Jestem zdumiony: asystent profesora mówił o omdleniu, który miał być przyczyną śmierci. Tutaj wydaje się, że śmierć była spowodowana uderzeniem w głowę, być może podczas upadku. Odkładam orzeczenie: policja zajmie się dochodzeniem.
W międzyczasie, niewiarygodne, ale samolot osiągnął wysokość lotu: uspokajam się. Trwa to jednak tylko chwilę, ponieważ zdaję sobie sprawę, że przechodząc przez ładownię, nie zauważyłem trumny. Szkoda jest zgubić walizkę, a co dopiero ciało!

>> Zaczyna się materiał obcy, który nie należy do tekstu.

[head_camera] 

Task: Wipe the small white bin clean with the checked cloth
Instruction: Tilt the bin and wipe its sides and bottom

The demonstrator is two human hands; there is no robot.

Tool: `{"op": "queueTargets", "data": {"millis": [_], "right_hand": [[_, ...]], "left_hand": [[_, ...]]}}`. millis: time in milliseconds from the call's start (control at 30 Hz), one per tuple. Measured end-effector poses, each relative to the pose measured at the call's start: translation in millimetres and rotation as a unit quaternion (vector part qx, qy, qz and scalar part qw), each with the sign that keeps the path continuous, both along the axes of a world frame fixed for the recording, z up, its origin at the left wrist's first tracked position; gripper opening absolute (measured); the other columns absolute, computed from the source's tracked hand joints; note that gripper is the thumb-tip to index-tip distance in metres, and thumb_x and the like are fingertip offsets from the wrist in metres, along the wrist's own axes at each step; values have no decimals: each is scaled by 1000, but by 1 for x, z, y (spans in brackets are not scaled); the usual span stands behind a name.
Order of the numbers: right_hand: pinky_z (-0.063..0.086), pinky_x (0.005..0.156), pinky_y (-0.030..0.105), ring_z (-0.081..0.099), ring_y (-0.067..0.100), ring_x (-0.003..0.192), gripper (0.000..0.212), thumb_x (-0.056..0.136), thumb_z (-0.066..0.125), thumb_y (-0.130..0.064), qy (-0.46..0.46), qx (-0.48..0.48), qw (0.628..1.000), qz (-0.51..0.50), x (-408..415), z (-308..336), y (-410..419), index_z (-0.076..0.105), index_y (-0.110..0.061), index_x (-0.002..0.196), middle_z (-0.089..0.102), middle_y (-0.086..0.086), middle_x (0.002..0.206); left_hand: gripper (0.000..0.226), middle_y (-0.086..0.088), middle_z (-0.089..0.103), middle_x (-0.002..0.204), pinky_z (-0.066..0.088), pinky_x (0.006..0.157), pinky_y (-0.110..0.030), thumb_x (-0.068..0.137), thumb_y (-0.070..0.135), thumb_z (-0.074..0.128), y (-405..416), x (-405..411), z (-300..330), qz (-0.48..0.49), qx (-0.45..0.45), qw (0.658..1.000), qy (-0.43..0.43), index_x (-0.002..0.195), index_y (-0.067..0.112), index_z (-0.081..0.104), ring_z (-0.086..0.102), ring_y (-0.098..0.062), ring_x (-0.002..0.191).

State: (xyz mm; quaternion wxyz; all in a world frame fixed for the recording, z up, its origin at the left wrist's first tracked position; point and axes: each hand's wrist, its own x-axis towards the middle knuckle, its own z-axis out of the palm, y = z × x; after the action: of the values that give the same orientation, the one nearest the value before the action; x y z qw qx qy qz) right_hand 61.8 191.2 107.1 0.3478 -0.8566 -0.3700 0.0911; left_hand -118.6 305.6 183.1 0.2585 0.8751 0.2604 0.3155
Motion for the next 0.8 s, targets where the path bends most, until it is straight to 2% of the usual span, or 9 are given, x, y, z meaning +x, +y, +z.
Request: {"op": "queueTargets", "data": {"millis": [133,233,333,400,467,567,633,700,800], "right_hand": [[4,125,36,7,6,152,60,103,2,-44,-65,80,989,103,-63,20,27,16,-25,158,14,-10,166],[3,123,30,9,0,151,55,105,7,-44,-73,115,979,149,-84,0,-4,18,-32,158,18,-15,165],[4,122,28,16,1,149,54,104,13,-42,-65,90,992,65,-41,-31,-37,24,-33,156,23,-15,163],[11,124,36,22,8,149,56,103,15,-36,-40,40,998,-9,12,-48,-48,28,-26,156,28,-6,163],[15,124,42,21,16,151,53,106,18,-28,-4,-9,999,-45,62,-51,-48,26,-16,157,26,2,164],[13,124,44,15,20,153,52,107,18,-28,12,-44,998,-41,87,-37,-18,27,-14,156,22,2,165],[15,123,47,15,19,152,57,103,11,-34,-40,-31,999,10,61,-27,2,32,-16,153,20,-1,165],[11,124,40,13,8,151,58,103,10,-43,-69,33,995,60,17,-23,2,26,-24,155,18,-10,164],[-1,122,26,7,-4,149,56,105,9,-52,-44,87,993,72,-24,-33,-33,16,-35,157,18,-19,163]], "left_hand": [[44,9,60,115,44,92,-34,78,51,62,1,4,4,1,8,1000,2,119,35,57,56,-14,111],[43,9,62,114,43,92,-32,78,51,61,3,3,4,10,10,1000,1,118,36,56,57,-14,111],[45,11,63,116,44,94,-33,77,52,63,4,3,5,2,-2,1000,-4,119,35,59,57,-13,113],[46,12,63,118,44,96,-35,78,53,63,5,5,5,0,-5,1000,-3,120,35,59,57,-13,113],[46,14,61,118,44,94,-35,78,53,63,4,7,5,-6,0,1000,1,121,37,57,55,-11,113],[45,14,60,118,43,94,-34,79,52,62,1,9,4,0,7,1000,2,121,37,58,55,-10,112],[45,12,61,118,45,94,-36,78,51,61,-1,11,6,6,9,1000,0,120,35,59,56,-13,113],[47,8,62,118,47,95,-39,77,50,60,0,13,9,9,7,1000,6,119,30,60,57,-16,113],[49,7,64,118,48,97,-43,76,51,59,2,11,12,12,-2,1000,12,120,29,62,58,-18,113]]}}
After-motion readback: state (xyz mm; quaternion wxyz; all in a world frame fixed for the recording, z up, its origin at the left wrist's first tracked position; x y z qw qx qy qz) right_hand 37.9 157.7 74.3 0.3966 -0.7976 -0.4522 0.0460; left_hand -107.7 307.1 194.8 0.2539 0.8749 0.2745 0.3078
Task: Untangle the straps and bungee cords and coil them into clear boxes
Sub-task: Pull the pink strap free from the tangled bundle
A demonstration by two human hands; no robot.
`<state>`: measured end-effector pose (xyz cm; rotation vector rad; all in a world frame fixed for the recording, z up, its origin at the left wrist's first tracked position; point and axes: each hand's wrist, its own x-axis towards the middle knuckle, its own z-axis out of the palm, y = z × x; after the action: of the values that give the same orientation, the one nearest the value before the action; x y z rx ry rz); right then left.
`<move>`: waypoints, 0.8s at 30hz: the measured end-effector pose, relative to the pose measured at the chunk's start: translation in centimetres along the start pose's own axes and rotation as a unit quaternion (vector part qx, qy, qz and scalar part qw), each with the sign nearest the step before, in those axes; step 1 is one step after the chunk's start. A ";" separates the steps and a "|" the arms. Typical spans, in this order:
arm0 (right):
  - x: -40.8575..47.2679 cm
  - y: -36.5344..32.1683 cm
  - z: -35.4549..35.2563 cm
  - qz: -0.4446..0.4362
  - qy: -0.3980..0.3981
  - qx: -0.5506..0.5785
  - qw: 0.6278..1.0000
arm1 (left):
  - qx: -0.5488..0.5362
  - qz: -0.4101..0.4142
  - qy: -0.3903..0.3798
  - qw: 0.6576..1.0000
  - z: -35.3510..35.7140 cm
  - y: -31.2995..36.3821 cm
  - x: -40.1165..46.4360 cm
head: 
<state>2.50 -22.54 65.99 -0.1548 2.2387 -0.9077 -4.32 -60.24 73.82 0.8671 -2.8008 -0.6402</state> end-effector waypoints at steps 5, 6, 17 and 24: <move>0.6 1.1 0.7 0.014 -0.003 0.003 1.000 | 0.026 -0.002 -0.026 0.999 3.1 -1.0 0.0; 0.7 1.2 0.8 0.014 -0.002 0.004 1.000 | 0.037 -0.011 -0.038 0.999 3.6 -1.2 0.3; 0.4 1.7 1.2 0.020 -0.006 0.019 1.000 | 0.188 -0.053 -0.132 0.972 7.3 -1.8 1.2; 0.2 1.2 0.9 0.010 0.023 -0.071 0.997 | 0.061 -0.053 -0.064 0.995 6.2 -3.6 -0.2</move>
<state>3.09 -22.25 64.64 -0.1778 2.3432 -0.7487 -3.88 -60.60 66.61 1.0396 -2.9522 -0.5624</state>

Ponieważ nie sądzę, by w transportowcu były przewidziane hostessy, korzystam z okazji, żeby wstać, odsuwam zasłonkę i wracam do ładowni. Jest trumna, dla pewności podchodzę: nazwisko się zgadza. Ale coś mnie dziwi: na krótszym boku znajduje się napis. Są to litery, wyryte w drewnie od niechcenia:
DDCF.
Dziwne! Musiał je wyryć ktoś w urzędzie celnym, jako że nie odnotowałem ich podczas długiej podróży w furgonetce; wręcz przeciwnie, jestem pewny, że wcześniej ich tam nie było. Wygląda to na akronim: brzmi jednocześnie niezrozumiale i znajomo.
Wracam na swoje miejsce: ten dystyngowany dżentelmen nadal obserwuje mnie ukradkiem.
Jestem trochę poruszony napisem i tym, w jaki sposób skończył Barbarino: wracam myślami do czasów spędzonych na pracy dla niego, albo lepiej, pod jego „dyktaturą”; z pewnością go nie opłakuję, powinno być mi przykro z powodu jego odejścia, tak po ludzku, ale nic nie czuję. Po tym wszystkim, co napisałem i zrobiłem dla niego, nie był w stanie załatwić mi stałej posady na uniwersytecie. Uważał, że zasługiwałem na to bardziej niż ktokolwiek inny ze względu na moje curriculum, ale zawsze był ktoś, kto miał dodatkowe zasługi akademickie i kto okazywał się być lepszy: naprawdę dobrze zrobiłem, że odszedłem z tego środowiska.
Po przylocie do Fiumicino, udaję się z tureckimi dokumentami do urzędu celnego. Całe szczęście, we Włoszech wszystko jest prostsze: ograniczają się do przyłożenia dwóch stempli.
Musiałem widzieć w jakimś filmie znanego handlarza narkotyków, który używał trumien z amerykańskimi żołnierzami, poległymi w wojnie, do szmuglowania narkotyków do Stanów Zjednoczonych. W moim przypadku, nikt by tego nie zauważył: nie otwierają zapieczętowanej trumny, a jedyny pies policyjny siedzi sobie w kącie.
Przedstawiam zaświadczenie od patologa: «Powiedziano mi, żebym wam to doręczył, żeby zostało przekazane Policji».
«Proszę się nie martwić» odpowiada celnik, «zajmiemy się tym.»
Odkłada papiery z powrotem na ogromny stos po jego lewej stronie, gdzie dokumenty wydają się być porzucone od miesięcy.
Nie ma znaczenia, że nikt nie będzie badał tej śmierci. Przed odejściem, zadaję ostatnie pytanie: «Co teraz powinienem zrobić z trumną?»
«Jest pan krewnym?» pyta sumienny urzędnik.